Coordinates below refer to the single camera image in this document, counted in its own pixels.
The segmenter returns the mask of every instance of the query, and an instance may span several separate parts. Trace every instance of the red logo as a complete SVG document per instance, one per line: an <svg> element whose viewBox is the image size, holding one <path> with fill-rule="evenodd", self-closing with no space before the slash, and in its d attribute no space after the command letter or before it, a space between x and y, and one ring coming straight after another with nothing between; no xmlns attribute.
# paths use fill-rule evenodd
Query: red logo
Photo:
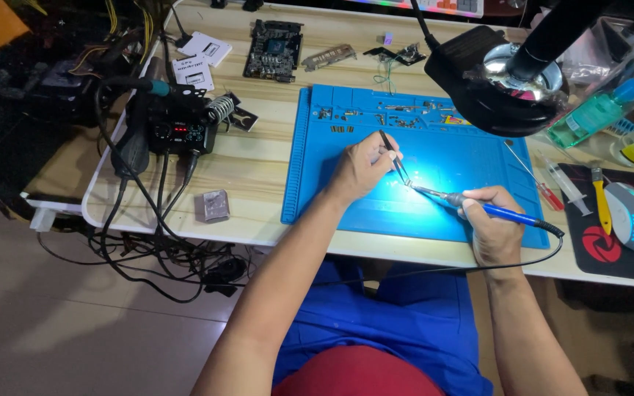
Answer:
<svg viewBox="0 0 634 396"><path fill-rule="evenodd" d="M586 252L602 263L613 263L621 258L621 242L615 235L606 235L600 225L586 228L581 241Z"/></svg>

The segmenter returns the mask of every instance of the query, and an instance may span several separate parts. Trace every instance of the screwdriver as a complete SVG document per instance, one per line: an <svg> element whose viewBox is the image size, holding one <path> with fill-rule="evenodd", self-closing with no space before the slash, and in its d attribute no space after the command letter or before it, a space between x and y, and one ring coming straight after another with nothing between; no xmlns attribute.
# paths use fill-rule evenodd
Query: screwdriver
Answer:
<svg viewBox="0 0 634 396"><path fill-rule="evenodd" d="M521 160L520 157L518 157L518 155L515 154L515 151L513 151L513 148L511 147L512 145L513 145L513 141L512 140L510 140L510 139L506 139L505 140L505 147L507 147L508 150L510 150L510 152L515 156L515 159L518 160L520 165L522 165L523 168L530 174L530 176L532 176L533 179L535 179L535 185L537 186L537 189L540 192L540 194L542 195L542 197L544 198L544 200L546 200L547 203L550 204L551 208L554 209L555 211L564 210L564 204L559 200L559 198L557 198L557 195L554 195L554 193L550 190L549 187L547 187L546 184L540 183L540 181L533 174L532 170L530 170L525 165L523 160Z"/></svg>
<svg viewBox="0 0 634 396"><path fill-rule="evenodd" d="M466 197L460 192L438 192L435 190L430 190L425 187L420 187L418 185L411 185L412 189L417 191L418 193L425 193L429 195L433 195L444 200L449 205L452 205L455 208L458 208L462 205L463 201ZM499 217L501 219L514 221L520 224L526 224L528 226L538 227L538 222L542 221L540 219L536 219L532 216L528 216L526 214L513 212L509 209L504 209L500 206L492 205L490 203L485 203L478 201L478 203L483 206L483 210L486 211L489 215L493 215Z"/></svg>

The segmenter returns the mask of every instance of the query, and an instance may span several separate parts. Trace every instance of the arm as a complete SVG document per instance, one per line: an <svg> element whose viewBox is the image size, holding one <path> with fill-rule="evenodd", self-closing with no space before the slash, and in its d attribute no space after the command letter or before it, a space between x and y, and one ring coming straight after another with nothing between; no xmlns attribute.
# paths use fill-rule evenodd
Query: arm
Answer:
<svg viewBox="0 0 634 396"><path fill-rule="evenodd" d="M391 138L394 148L397 143ZM397 154L378 133L348 147L329 185L251 278L212 349L192 394L269 395L283 338L349 204L370 192Z"/></svg>
<svg viewBox="0 0 634 396"><path fill-rule="evenodd" d="M523 209L500 186L464 192L469 198L491 201L516 212ZM474 253L481 266L521 262L525 227L491 219L472 199L463 203L474 229ZM484 271L493 322L496 362L508 396L587 395L574 367L542 316L522 269Z"/></svg>

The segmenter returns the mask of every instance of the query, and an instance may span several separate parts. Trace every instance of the black mouse pad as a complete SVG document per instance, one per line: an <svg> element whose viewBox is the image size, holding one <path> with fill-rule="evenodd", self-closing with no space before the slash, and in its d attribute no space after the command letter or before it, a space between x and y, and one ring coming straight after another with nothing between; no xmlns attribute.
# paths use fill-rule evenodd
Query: black mouse pad
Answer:
<svg viewBox="0 0 634 396"><path fill-rule="evenodd" d="M564 211L569 224L569 232L574 247L576 263L589 274L612 275L634 279L634 250L625 247L612 233L606 235L598 220L596 193L591 184L589 168L578 165L559 164L561 169L576 184L581 194L586 194L584 202L593 212L581 216L573 203L564 198ZM634 173L620 170L603 170L603 174L612 182L620 182L634 187Z"/></svg>

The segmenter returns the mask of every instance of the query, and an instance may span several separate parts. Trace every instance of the hand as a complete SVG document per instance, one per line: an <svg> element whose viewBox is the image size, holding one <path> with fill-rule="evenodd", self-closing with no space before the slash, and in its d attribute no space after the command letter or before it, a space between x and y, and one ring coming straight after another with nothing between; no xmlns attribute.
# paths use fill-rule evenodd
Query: hand
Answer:
<svg viewBox="0 0 634 396"><path fill-rule="evenodd" d="M381 178L394 170L393 160L402 158L400 146L390 135L388 140L395 151L385 148L379 132L374 132L358 144L347 146L339 159L339 165L325 188L325 193L346 209L353 201L363 198Z"/></svg>
<svg viewBox="0 0 634 396"><path fill-rule="evenodd" d="M490 218L474 199L524 213L520 205L503 186L499 185L464 191L463 195L472 198L465 200L462 208L473 226L473 253L478 264L488 266L519 263L525 226L496 217Z"/></svg>

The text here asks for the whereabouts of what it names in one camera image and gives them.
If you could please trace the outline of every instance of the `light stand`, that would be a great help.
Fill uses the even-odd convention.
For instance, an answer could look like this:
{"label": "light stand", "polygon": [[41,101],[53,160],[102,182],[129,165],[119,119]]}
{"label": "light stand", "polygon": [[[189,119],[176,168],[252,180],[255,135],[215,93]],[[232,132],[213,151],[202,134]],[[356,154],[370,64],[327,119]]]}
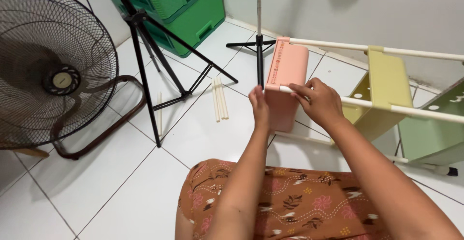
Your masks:
{"label": "light stand", "polygon": [[[258,0],[258,34],[256,35],[256,41],[252,43],[232,43],[226,44],[226,47],[245,47],[256,53],[256,66],[258,68],[258,85],[264,89],[264,68],[263,68],[263,52],[274,45],[276,41],[263,41],[263,35],[261,35],[261,0]],[[250,46],[256,46],[256,50],[250,48]]]}
{"label": "light stand", "polygon": [[[127,22],[130,28],[130,33],[132,35],[132,41],[134,43],[134,49],[136,50],[136,56],[137,56],[137,62],[139,65],[139,70],[140,70],[140,77],[142,78],[142,84],[143,84],[143,91],[145,93],[145,96],[147,98],[147,105],[148,105],[148,112],[150,114],[150,119],[151,119],[151,124],[153,127],[153,132],[154,132],[154,138],[156,141],[156,146],[159,148],[161,147],[161,142],[158,134],[158,129],[156,127],[156,121],[154,119],[154,111],[171,106],[173,104],[176,104],[178,102],[184,101],[188,96],[192,95],[193,91],[200,85],[201,81],[206,77],[207,73],[211,70],[211,68],[217,69],[220,73],[224,74],[226,77],[234,81],[235,83],[238,83],[239,81],[232,77],[230,74],[228,74],[226,71],[224,71],[222,68],[220,68],[218,65],[216,65],[214,62],[210,61],[208,58],[206,58],[203,54],[199,53],[196,51],[193,47],[191,47],[189,44],[184,42],[182,39],[177,37],[177,35],[173,34],[171,31],[166,29],[163,25],[155,21],[153,18],[151,18],[145,10],[140,9],[136,10],[135,7],[132,5],[130,0],[121,0],[122,4],[124,5],[128,16],[124,18],[124,20]],[[153,40],[152,36],[148,32],[147,28],[144,25],[144,22],[151,23],[152,25],[156,26],[158,29],[160,29],[162,32],[164,32],[166,35],[171,37],[173,40],[177,41],[180,43],[182,46],[186,47],[189,51],[200,57],[203,61],[208,63],[206,66],[205,70],[200,74],[200,76],[196,79],[192,87],[190,87],[189,90],[185,90],[182,84],[180,83],[179,79],[177,78],[176,74],[174,71],[171,69],[171,66],[167,62],[166,58],[164,57],[163,53],[161,52],[160,48],[156,44],[156,42]],[[138,36],[137,36],[137,31],[140,33],[140,36],[142,37],[142,41],[144,42],[145,46],[147,47],[148,53],[150,54],[150,57],[152,58],[156,69],[158,71],[159,67],[154,60],[154,56],[150,50],[153,49],[154,53],[156,56],[158,56],[159,61],[163,65],[163,67],[166,69],[167,73],[169,76],[171,76],[172,81],[174,81],[174,84],[177,86],[177,89],[179,90],[181,96],[175,99],[172,99],[170,101],[163,102],[161,104],[158,104],[156,106],[153,106],[152,101],[151,101],[151,96],[150,96],[150,90],[148,88],[148,82],[147,82],[147,75],[145,73],[145,68],[144,68],[144,63],[142,60],[142,53],[140,51],[140,42],[138,41]]]}

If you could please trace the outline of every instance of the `white tile floor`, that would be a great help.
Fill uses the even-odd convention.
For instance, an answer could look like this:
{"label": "white tile floor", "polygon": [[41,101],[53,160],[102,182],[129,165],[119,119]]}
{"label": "white tile floor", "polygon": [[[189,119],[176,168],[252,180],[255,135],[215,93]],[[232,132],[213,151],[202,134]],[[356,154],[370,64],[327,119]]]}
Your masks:
{"label": "white tile floor", "polygon": [[[194,95],[163,110],[162,148],[156,148],[147,108],[78,161],[59,157],[51,145],[41,148],[50,157],[39,158],[0,152],[0,239],[96,240],[174,238],[177,197],[189,168],[207,158],[237,161],[253,129],[247,94],[256,85],[256,56],[245,48],[226,48],[228,42],[254,40],[254,31],[224,22],[198,50],[239,80],[222,77],[230,119],[216,123],[209,89],[211,70]],[[132,40],[117,48],[120,73],[140,78]],[[310,52],[307,77],[319,77],[346,96],[366,70],[341,56]],[[194,55],[178,58],[167,51],[167,60],[186,89],[206,66]],[[272,49],[265,52],[269,66]],[[149,55],[143,59],[151,94],[163,100],[179,95],[162,68],[156,72]],[[435,96],[411,86],[414,107]],[[109,107],[85,129],[64,139],[70,151],[83,148],[102,130],[117,121],[140,99],[131,83],[120,85]],[[328,134],[299,109],[293,133],[329,140]],[[375,140],[384,154],[398,154],[397,127]],[[282,167],[349,171],[340,152],[320,144],[281,136],[270,137],[267,164]],[[454,165],[464,170],[464,163]],[[464,180],[439,176],[424,169],[399,167],[464,232]]]}

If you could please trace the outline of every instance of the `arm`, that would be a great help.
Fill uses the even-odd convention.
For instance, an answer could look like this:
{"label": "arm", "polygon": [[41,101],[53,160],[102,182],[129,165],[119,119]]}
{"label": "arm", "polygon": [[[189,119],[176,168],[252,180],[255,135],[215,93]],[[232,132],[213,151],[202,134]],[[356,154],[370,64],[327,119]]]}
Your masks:
{"label": "arm", "polygon": [[292,96],[306,114],[335,141],[393,238],[463,239],[443,211],[343,116],[334,89],[317,78],[289,88],[297,91]]}
{"label": "arm", "polygon": [[258,197],[266,164],[269,108],[260,86],[255,87],[248,97],[253,106],[255,129],[221,191],[206,240],[253,238]]}

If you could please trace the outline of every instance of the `person's right hand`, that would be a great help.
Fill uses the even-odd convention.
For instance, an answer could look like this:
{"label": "person's right hand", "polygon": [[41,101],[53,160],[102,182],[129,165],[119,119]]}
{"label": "person's right hand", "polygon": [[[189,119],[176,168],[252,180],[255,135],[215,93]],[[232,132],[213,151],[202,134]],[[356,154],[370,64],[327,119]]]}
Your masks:
{"label": "person's right hand", "polygon": [[325,130],[345,120],[340,96],[320,79],[312,78],[304,86],[292,83],[288,87],[296,91],[291,95],[299,101],[305,113]]}

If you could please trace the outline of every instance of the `person's left hand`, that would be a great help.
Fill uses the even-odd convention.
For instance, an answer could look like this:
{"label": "person's left hand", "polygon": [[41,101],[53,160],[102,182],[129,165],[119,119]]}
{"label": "person's left hand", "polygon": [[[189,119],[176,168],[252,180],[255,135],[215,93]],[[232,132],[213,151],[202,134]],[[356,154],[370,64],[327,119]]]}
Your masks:
{"label": "person's left hand", "polygon": [[264,100],[264,93],[261,85],[252,89],[248,98],[253,107],[253,116],[255,118],[255,130],[269,132],[269,107]]}

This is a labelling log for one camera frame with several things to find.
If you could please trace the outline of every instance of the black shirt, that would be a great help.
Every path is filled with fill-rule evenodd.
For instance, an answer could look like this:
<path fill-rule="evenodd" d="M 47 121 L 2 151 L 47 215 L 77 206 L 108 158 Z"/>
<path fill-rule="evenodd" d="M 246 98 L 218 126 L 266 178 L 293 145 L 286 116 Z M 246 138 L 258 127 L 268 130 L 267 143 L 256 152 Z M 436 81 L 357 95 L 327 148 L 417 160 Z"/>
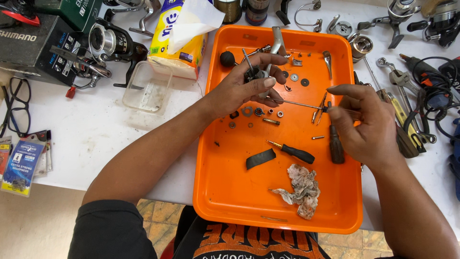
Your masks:
<path fill-rule="evenodd" d="M 190 211 L 179 220 L 173 259 L 330 259 L 306 232 L 211 222 Z M 143 221 L 126 201 L 87 203 L 78 210 L 69 258 L 157 259 Z"/>

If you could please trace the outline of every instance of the orange tray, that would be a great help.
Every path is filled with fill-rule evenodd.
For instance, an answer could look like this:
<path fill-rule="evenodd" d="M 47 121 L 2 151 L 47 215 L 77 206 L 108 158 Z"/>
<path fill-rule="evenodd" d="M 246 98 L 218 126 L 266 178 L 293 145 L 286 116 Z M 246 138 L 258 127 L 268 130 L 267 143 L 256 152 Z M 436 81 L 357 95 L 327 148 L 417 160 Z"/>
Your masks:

━━━━━━━━━━

Each line in the records above with "camera" must be returned.

Finished task
Coordinates below refer to the single camera image in this document, counted in its own pixels.
The text here asks for the whereabouts of what it names in one camera image and gives them.
This is a labelling log for one camera frame with several things to find.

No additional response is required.